On the day in September 2008 when Lehman Brothers fell, China began planning the swift rollout of a $600 billion stimulus that would prove to be the largest (as a share of GDP), swiftest, and, many say, most effective in the world. The results—China continues to grow at a world-beating pace, now 8 percent—have confirmed the reputation of the party elders as macro maestros. While most economists agree that Beijing has done a strong job of solving the short-term problem, which was how to keep growth high enough to offset massive unemployment and subsequent political unrest, there is growing unease about how the massive stimulus could distort the economy in the long term. China has become an economy driven almost entirely by state investment, which in the first half of 2009 accounted for 88 percent of GDP growth—a share for which it is hard to find any parallel, in any country, at any time.
The dangers of this lopsided boom are real. The pro-market faction worries that the liberalization of financial markets and the privatization of strategic sectors (which include most of the richest industries such as banking, telecoms, and construction) are being forgotten in favor of "bridge to nowhere"–style projects. Even government officials now admit that 60 percent or more of the stimulus money has ended up in stock and real-estate markets, fueling worries about dangerous new asset bubbles. In some coastal cities, property sales are three times what they were last year; the Shanghai stock market is up over 60 percent this year. "It's just a stopgap measure—all the stimulus has been concentrated in building new infrastructure and reheating the property sector," says Chinese independent economist Andy Xie.

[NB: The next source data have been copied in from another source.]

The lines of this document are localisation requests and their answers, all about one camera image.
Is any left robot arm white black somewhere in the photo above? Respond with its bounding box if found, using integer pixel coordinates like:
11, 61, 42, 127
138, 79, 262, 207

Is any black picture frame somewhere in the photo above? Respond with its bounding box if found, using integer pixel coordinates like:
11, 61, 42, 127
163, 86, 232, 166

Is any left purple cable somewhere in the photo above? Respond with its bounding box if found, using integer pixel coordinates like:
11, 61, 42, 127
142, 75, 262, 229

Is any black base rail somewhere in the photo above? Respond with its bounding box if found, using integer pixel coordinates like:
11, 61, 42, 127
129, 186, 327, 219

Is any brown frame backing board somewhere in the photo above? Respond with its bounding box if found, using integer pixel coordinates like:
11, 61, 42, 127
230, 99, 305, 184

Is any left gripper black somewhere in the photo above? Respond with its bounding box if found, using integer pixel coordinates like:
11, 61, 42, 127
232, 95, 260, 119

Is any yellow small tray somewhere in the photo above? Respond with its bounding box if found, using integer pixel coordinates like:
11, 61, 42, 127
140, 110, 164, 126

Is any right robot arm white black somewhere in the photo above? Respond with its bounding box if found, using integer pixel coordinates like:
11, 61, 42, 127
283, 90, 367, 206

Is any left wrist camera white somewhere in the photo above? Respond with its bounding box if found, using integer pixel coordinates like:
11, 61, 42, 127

This could spell trouble for Hu and Wen. The Chinese government debt, once negligible, is now officially about 30 percent of GDP, but some Western economists put the real figure as high as 70 percent. While these figures are still low compared with Western nations (the U.S. debt-to-GDP ratio will reach about 100 percent next year), they have Chinese politicians fretting. Last month Wen told a group of VIPs at the World Economic Forum in Dalian that China's rebound was "unstable, unbalanced, and unconsolidated." A week earlier Chi Fulun, a member of the Chinese People's Political Consultative Conference was blunter: "Chinese leaders," he said in an interview, "should rethink the country's reform package."
China bulls would argue that China, where 40 percent of villages still have no paved roads to the nearest market, has a huge demand for more paving projects. Yet bears would ask how much China gains from connecting poor villagers (China's per capita GDP is still only $2,000, and much less in rural areas) to the market. "Take a drive on one of those new rural highways; you won't see many cars," says Ming Huang, a finance professor at Beijing's Cheung Kong business school and Cornell University. "It's going to take a long time for this sort of investment to result in any kind of consumption boost." Meanwhile, the stimulus is like steroids for the dominant state sector, which, according to Hudson Institute fellow John Lee, has received some 95 percent of the stimulus capital so far. If it falters, Hu and Wen will be held to account, not held up as brilliant managers.